■ **The problem**
Output nothing but the lines from the first line of the listing below through the line containing "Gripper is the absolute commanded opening", printed exactly and free of pictures.

===============

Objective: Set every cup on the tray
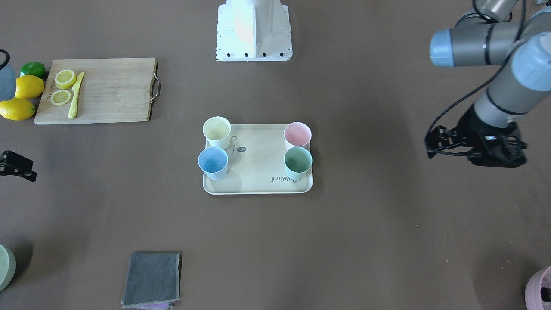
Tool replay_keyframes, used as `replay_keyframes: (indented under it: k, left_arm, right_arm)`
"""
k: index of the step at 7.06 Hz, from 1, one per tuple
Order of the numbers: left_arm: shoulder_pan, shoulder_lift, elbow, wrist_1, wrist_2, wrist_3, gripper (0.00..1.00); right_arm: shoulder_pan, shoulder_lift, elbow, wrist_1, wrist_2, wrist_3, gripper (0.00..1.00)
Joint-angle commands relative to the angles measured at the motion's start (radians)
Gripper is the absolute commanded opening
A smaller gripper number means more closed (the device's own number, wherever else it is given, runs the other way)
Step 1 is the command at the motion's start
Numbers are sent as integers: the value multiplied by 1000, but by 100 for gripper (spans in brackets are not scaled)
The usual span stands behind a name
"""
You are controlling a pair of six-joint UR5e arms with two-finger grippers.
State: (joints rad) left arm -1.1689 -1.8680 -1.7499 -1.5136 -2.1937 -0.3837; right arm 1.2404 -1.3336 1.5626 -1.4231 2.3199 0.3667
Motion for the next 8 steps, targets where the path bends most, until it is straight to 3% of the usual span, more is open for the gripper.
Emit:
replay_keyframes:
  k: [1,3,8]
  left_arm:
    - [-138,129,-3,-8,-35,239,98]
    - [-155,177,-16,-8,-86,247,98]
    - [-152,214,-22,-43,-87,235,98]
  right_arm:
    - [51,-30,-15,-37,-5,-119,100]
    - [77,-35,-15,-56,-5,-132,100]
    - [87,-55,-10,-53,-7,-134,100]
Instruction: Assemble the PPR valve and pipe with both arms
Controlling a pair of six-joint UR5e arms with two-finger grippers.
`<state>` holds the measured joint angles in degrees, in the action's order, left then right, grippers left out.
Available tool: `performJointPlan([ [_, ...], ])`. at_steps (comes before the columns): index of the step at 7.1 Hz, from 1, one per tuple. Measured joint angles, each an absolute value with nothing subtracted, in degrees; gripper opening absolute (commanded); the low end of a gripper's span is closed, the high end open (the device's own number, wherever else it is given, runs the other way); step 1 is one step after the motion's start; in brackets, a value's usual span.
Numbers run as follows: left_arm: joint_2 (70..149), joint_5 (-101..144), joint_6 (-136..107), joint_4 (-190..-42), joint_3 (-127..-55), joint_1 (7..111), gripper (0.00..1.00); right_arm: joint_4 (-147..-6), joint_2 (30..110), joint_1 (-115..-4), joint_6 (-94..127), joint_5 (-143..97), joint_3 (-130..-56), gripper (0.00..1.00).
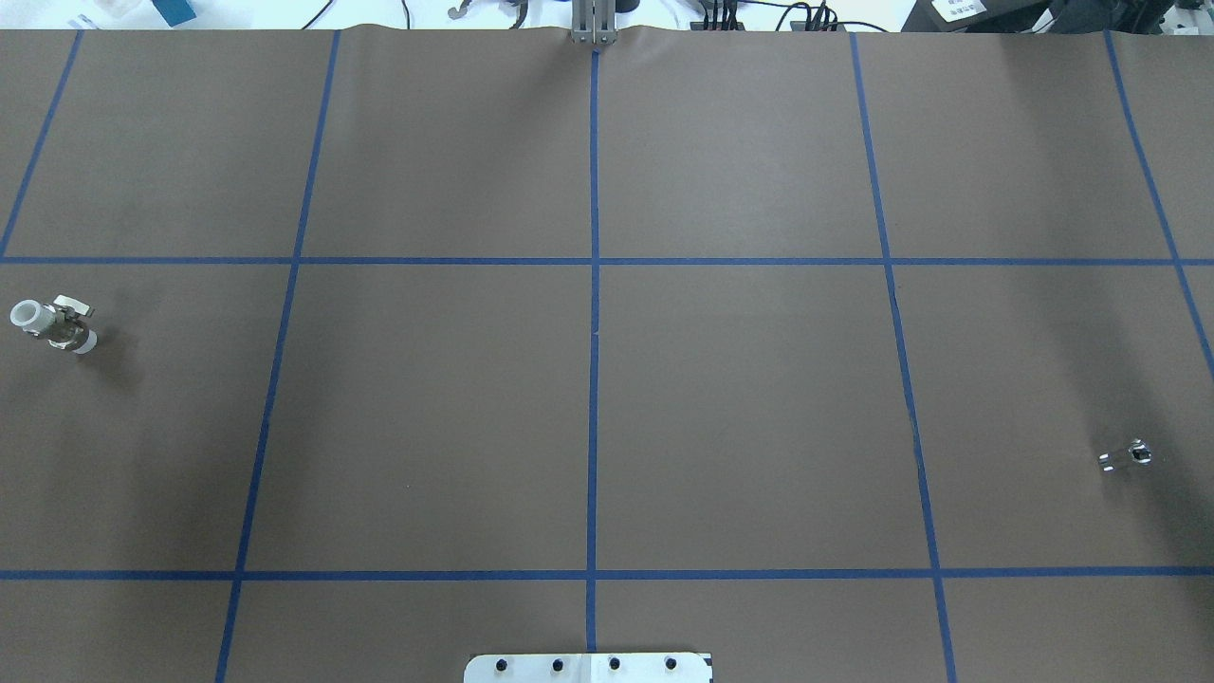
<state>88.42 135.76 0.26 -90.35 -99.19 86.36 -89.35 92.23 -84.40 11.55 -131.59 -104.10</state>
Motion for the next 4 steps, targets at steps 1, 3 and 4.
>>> performJointPlan([
  [1,88.22,136.12,0.34,-90.41,-99.33,86.35,1.0,-89.41,92.22,-84.38,11.52,-131.57,-104.16,1.0],
  [3,87.52,138.61,0.42,-90.51,-99.89,86.38,1.0,-89.66,92.01,-84.38,11.63,-131.8,-103.94,1.0],
  [4,87.13,139.04,0.33,-90.47,-100.33,86.39,1.0,-89.75,91.97,-84.37,11.71,-131.9,-103.8,1.0],
])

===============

■ **Written solution**
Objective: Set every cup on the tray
Tool replay_keyframes, used as `replay_keyframes: (indented under it: k, left_arm, right_arm)`
"""
k: index of the step at 7.06 Hz, from 1, one per tuple
Order of the numbers: left_arm: shoulder_pan, shoulder_lift, elbow, wrist_1, wrist_2, wrist_3, gripper (0.00..1.00); right_arm: shoulder_pan, shoulder_lift, elbow, wrist_1, wrist_2, wrist_3, gripper (0.00..1.00)
Joint-angle commands relative to the angles measured at the motion's start (radians)
Gripper is the absolute commanded opening

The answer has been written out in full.